Frases de Angosta - 2

21. El golpe definitivo contra las piedras de la muerte coincidía con la entrada en el Averno, destino ineluctable de todos los suicidas, según nuestra amorosa religión verdadera. Cuenta una leyenda angosteña que todos los suicidas, al caer, se convierten en arbustos o guijarros y luego en árboles, en pájaros o en piedras. Esta intuición poética obedece probablemente al hecho incontrovertible de que allí es imposible rescatar los cadáveres.


22. Quizá la única ceremonia de la religión de sus padres que para él guardaba todavía algún encanto: acuérdate, hombre, de que eres polvo y en polvo te has de convertir. Polvo. No alma, no espíritu o carne que resucita, sino la pura verdad a secas: polvo, ripio de estrellas, que es la sustancia de la que todos estamos hechos, sin ninguna esperanza de que el polvo vuelva a ordenarse hasta formar al único ser humano en que consiste cada uno.

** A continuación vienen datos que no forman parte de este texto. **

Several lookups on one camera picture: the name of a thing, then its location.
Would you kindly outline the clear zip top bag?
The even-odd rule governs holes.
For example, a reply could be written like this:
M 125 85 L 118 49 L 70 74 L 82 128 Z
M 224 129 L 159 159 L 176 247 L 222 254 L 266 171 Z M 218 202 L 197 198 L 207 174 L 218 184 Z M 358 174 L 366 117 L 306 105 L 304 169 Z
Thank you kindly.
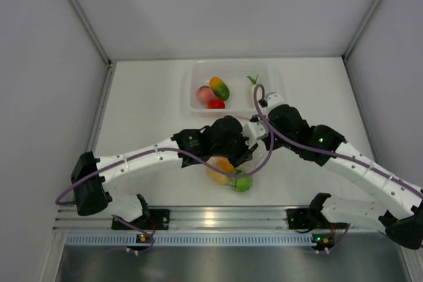
M 251 122 L 258 122 L 261 121 L 259 118 L 253 118 Z M 243 136 L 243 124 L 233 116 L 224 116 L 218 120 L 216 120 L 210 127 L 204 130 L 206 137 L 210 140 L 210 153 L 211 157 L 221 157 L 219 156 L 221 152 L 221 146 L 230 142 L 230 140 L 235 139 L 237 137 Z M 235 167 L 236 173 L 235 174 L 227 174 L 230 178 L 242 178 L 247 177 L 248 173 L 254 174 L 254 171 L 258 169 L 258 167 L 262 164 L 262 162 L 267 160 L 268 151 L 266 147 L 261 143 L 267 142 L 270 140 L 270 133 L 269 136 L 257 142 L 258 148 L 253 154 L 253 159 L 249 162 L 246 162 L 238 167 Z M 233 191 L 234 189 L 230 186 L 230 181 L 227 185 L 227 188 L 231 188 Z

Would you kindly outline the pink fake peach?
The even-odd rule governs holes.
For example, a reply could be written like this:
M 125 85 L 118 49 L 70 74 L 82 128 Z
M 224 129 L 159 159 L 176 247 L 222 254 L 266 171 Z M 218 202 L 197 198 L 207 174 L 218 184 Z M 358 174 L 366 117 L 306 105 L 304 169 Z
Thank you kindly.
M 196 97 L 199 102 L 206 104 L 215 98 L 215 94 L 209 86 L 204 85 L 197 90 Z

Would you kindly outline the green fake avocado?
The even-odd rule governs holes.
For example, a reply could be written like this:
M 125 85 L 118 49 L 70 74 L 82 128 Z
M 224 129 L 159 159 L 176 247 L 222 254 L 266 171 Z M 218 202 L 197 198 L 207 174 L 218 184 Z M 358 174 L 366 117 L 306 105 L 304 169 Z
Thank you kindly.
M 224 101 L 230 97 L 229 87 L 219 77 L 210 79 L 210 88 L 218 98 Z

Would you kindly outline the red fake apple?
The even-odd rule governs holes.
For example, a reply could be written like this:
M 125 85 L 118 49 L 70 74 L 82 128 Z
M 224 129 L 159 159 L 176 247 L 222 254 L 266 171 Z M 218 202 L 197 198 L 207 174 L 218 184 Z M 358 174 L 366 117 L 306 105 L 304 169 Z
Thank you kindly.
M 215 98 L 213 100 L 210 100 L 207 103 L 206 106 L 207 109 L 213 110 L 213 109 L 225 109 L 225 101 L 220 98 Z

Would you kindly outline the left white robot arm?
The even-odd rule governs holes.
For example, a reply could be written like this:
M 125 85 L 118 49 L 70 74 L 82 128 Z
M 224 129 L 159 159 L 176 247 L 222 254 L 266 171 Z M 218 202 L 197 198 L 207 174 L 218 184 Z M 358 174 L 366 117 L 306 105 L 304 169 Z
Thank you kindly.
M 241 125 L 233 116 L 225 116 L 202 129 L 183 129 L 138 151 L 109 157 L 83 153 L 71 174 L 77 213 L 84 217 L 105 211 L 142 229 L 149 221 L 148 207 L 141 195 L 124 191 L 128 182 L 211 157 L 225 157 L 234 167 L 240 166 L 252 159 L 258 140 L 265 135 L 260 122 Z

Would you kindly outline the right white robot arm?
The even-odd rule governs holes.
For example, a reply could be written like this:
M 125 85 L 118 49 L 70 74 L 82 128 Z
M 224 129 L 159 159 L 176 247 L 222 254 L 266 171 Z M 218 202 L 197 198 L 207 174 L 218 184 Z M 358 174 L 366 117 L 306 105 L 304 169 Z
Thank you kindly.
M 260 105 L 276 135 L 276 148 L 285 147 L 301 159 L 344 177 L 373 198 L 361 201 L 317 194 L 309 206 L 311 224 L 348 223 L 382 232 L 411 250 L 421 247 L 421 187 L 385 170 L 332 128 L 308 125 L 296 108 L 283 102 Z

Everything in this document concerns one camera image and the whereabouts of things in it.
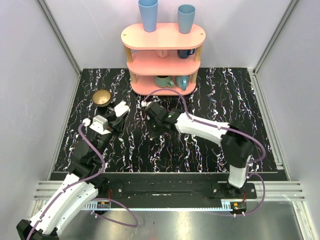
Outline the white oval case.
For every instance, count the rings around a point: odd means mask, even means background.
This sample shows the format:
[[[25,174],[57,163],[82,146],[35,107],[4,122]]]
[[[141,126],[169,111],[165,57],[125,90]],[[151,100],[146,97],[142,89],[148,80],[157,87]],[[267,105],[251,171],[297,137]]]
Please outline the white oval case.
[[[119,104],[117,104],[114,108],[113,108],[114,112],[115,112],[115,116],[117,118],[121,117],[122,115],[129,113],[130,112],[130,107],[127,105],[127,103],[125,101],[121,101]]]

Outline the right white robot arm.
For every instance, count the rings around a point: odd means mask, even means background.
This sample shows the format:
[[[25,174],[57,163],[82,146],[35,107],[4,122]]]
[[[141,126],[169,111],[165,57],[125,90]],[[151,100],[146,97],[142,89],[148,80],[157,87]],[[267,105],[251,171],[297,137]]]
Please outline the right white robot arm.
[[[146,125],[150,138],[164,133],[190,134],[209,140],[222,148],[223,156],[229,164],[229,177],[222,189],[222,198],[242,198],[247,183],[247,166],[252,157],[254,143],[247,137],[235,133],[236,126],[228,122],[216,122],[174,108],[165,109],[156,102],[142,101],[146,114]]]

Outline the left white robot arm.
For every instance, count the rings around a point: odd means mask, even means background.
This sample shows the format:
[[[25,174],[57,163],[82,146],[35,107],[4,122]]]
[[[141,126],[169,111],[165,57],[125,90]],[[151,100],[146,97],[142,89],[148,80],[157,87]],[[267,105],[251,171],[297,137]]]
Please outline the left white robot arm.
[[[129,111],[127,106],[122,110],[114,108],[105,115],[83,120],[69,173],[38,213],[17,224],[20,239],[57,240],[86,204],[109,195],[109,180],[102,175],[106,168],[103,153],[111,139],[122,132]]]

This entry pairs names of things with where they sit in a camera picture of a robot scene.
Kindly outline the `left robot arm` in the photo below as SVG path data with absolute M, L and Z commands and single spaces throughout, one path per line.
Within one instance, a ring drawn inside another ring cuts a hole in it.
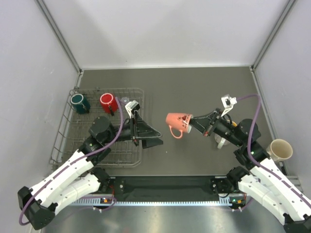
M 25 217 L 35 230 L 41 230 L 76 200 L 94 192 L 106 192 L 110 187 L 110 177 L 97 164 L 111 152 L 110 147 L 115 142 L 129 141 L 144 149 L 163 144 L 162 134 L 138 113 L 132 118 L 122 119 L 119 126 L 100 116 L 88 131 L 90 136 L 57 170 L 36 185 L 18 190 L 20 225 L 25 225 L 22 221 Z

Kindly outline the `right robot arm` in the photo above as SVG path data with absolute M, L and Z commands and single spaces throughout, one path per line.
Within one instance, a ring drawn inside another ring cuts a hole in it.
M 311 231 L 311 201 L 280 171 L 257 139 L 258 126 L 251 119 L 232 126 L 221 116 L 220 109 L 192 117 L 190 125 L 202 135 L 215 133 L 238 147 L 234 154 L 241 166 L 231 169 L 227 188 L 243 192 L 256 200 L 278 219 L 287 233 Z

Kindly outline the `red mug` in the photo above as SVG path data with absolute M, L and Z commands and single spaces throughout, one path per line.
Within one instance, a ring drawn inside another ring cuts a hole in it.
M 100 104 L 103 110 L 112 116 L 118 110 L 118 104 L 116 102 L 115 96 L 111 93 L 102 94 L 100 97 Z

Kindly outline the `dark green mug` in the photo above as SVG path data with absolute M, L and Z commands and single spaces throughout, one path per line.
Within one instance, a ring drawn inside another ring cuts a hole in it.
M 74 94 L 70 99 L 70 103 L 78 114 L 88 114 L 90 111 L 90 103 L 83 94 Z

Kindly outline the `clear plastic cup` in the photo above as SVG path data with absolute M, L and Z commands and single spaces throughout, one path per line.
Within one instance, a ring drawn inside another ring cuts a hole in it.
M 128 97 L 123 97 L 123 98 L 121 99 L 121 102 L 122 102 L 123 104 L 127 104 L 129 101 L 130 101 L 130 100 L 129 100 Z

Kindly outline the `small pink mug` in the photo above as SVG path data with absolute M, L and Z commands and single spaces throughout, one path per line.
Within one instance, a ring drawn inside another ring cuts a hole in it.
M 185 113 L 168 113 L 166 116 L 166 124 L 169 126 L 172 136 L 176 139 L 183 137 L 183 133 L 190 133 L 192 126 L 190 125 L 190 120 L 193 119 L 192 114 Z M 173 133 L 173 129 L 180 132 L 177 136 Z

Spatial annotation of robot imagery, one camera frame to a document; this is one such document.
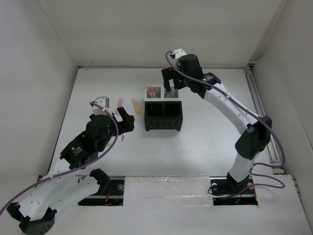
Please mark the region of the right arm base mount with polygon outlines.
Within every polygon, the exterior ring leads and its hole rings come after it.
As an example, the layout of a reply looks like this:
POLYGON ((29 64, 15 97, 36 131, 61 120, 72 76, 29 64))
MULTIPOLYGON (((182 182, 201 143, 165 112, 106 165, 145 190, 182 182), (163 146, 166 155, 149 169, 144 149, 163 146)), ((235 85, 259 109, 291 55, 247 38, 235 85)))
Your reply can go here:
POLYGON ((253 184, 249 176, 242 183, 232 183, 227 177, 211 177, 208 194, 212 195, 214 206, 258 205, 254 189, 245 189, 253 184))

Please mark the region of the orange highlighter marker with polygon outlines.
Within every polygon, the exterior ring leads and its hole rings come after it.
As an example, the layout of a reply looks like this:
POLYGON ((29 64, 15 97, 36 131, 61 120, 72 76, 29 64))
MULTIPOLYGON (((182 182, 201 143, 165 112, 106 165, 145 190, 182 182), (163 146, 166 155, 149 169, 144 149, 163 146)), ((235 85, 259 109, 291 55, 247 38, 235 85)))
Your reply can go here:
POLYGON ((132 97, 131 100, 132 100, 132 104, 133 104, 135 113, 139 115, 139 114, 141 113, 141 109, 140 109, 140 107, 139 107, 139 104, 138 104, 137 99, 134 98, 134 97, 132 97))

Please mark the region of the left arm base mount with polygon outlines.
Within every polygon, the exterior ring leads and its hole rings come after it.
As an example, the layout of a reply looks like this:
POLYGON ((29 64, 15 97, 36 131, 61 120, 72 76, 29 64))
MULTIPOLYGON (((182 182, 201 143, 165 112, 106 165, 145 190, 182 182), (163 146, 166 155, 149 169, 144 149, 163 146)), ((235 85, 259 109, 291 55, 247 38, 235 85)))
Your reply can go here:
POLYGON ((125 176, 110 176, 110 183, 105 191, 98 192, 78 202, 79 206, 123 206, 125 176))

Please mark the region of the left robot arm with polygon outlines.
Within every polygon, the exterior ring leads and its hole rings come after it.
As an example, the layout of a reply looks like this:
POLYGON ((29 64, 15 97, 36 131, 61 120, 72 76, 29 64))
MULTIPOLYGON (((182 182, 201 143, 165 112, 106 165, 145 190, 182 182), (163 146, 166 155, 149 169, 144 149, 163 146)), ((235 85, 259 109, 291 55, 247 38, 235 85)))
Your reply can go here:
POLYGON ((94 169, 77 185, 62 193, 71 176, 79 173, 110 151, 110 140, 134 130, 134 117, 123 107, 117 109, 122 120, 117 121, 104 107, 94 104, 86 129, 61 152, 49 173, 31 186, 33 192, 20 202, 14 199, 4 207, 19 222, 24 235, 45 235, 55 219, 68 207, 78 204, 94 193, 104 194, 110 188, 110 177, 94 169))

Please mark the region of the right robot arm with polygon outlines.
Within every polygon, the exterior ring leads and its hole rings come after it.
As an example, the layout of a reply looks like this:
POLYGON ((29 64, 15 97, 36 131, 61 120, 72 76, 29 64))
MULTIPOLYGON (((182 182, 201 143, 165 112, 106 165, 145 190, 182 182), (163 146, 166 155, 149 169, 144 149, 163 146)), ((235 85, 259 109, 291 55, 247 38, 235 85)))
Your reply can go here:
POLYGON ((170 91, 171 81, 177 90, 189 88, 215 106, 239 132, 240 137, 235 143, 237 155, 219 195, 244 192, 248 188, 256 159, 270 142, 271 119, 261 117, 245 107, 215 74, 204 73, 196 55, 178 49, 166 52, 165 58, 170 65, 161 71, 165 90, 170 91))

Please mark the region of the red pen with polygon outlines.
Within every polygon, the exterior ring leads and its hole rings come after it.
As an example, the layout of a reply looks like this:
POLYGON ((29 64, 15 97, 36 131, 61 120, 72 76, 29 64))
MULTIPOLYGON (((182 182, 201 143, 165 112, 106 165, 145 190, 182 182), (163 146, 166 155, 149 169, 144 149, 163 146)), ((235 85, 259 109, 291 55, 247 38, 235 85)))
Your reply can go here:
POLYGON ((146 86, 146 90, 147 90, 149 96, 150 96, 151 98, 153 98, 153 94, 152 94, 152 92, 150 91, 150 89, 149 89, 148 86, 146 86))
POLYGON ((151 90, 152 97, 156 98, 157 96, 156 96, 155 90, 154 90, 152 85, 150 85, 150 90, 151 90))

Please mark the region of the purple highlighter marker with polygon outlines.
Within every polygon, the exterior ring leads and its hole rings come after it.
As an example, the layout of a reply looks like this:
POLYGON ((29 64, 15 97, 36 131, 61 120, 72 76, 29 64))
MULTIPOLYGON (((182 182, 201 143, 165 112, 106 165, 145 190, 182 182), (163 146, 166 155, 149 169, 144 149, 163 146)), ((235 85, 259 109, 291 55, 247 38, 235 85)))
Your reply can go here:
POLYGON ((118 116, 119 115, 119 111, 118 111, 118 108, 120 108, 120 107, 122 107, 122 105, 123 105, 123 98, 121 97, 121 98, 119 98, 119 100, 118 100, 118 104, 117 104, 117 108, 116 108, 116 110, 115 110, 115 114, 118 116))

23. Las bibliotecas de los críticos suelen ser estupendas, primero por la inmensa cantidad de libros (no los compran, se los mandan de regalo las editoriales, con dedicatorias lambonas de los autores, que intentan pagar con halagos y por anticipado una reseña favorable) y segundo porque la mayoría de ellos permanecen intonsos, como nuevos, no teniendo el crítico ni tiempo ni ganas de leer los libros que reseña. En Angosta se sabía que el lema de Afamador era el siguiente: reseño los libros antes de leerlos; así, cuando los leo, ya sé qué pensar de ellos.


24. Los padres de Candela habían llegado a la ciudad de abajo a finales de siglo, desplazados de un pueblo de la costa, Macondo, que había sido diezmado, primero por las matanzas oficiales y luego por las burradas de la guerrilla, las amenazas de los narcos y las masacres de los paramilitares. Lo habían perdido todo: la casa, la inocencia, el entusiasmo, la fantasía, la confianza en la magia y hasta la memoria. De su aldea de casas de barro y cañabrava, de los espejismos del hielo, la astrología y la alquimia, sólo recordaban la lluvia interminable o la sequía infinita en la parcela ardiente donde intentaban en vano cultivar raíces de yuca y de ñame para los sancochos sin carne. Habían llegado a Angosta con lo puesto, salvo un pescadito de oro que su madre había heredado de un bisabuelo, y lo cuidaba como la niña de sus ojos, después de un viaje a pie de veintiseis días por ciénagas, selvas, páramos y cañadas.